Pourtant, la filière refuse de subir et choisit de se réinventer. L’intelligence artificielle s’impose comme le levier central de cette mutation. Déjà utilisée dans le delivery, le recrutement ou l’administration, elle est désormais citée comme première opportunité de croissance par 70 % des acteurs, devant la transformation digitale et la cybersécurité. Sa contribution au chiffre d’affaires reste encore modeste — autour de 5 % en moyenne — mais son potentiel est jugé décisif pour les prochaines années.
Dans le même temps, la bataille des talents demeure vive, entre salaires, flexibilité et formation, tandis que la RSE et la sobriété numérique s’imposent comme critères stratégiques.
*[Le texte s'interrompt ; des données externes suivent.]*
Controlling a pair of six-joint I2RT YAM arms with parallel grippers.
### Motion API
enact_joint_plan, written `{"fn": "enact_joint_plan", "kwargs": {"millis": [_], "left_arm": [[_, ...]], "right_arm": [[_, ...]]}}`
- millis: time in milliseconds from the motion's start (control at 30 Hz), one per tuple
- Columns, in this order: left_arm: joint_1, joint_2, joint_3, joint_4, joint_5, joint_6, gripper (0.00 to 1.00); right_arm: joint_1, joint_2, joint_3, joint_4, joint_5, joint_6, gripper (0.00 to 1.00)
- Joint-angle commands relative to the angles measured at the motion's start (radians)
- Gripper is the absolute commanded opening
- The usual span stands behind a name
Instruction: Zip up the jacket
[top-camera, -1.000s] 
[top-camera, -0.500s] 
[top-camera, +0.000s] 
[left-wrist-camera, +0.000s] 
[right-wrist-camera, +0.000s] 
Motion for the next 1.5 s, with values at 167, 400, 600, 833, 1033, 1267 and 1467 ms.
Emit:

C’est dans ce paysage qui espère un rebond au premier semestre 2026, que Numeum & KPMG officialise donc leur classement annuel des ESN et ICT françaises. Et ce classement est pour le moins plein de surprise.
ZOOM sur le TOP 10
Derrière l’indétrônable Capgemini en première position (malgré un CA en repli de 3,5%), deux acteurs sortent comme les grands gagnants de ce classement 2025. Le premier n’est autre que SCC France qui s’impose à la seconde place devant Accenture et Sopra Steria. Ce dernier est d’ailleurs l’un des grands perdants de cette édition 2025 (avec un CA en recul de 13,1%, le plus fort taux du TOP 10), lui qui s’était fait remarquer l’an dernier en chipant la seconde place à Accenture. Sopra Steria retrouve une quatrième place qu’il avait déjà en 2023. D’une manière générale, le classement 2025 ressemble d’ailleurs davantage à celui de 2023 qu’à celui de 2024, preuve qu’après une année 2024 déroutante, certains équilibres ont été retrouvés en 2025.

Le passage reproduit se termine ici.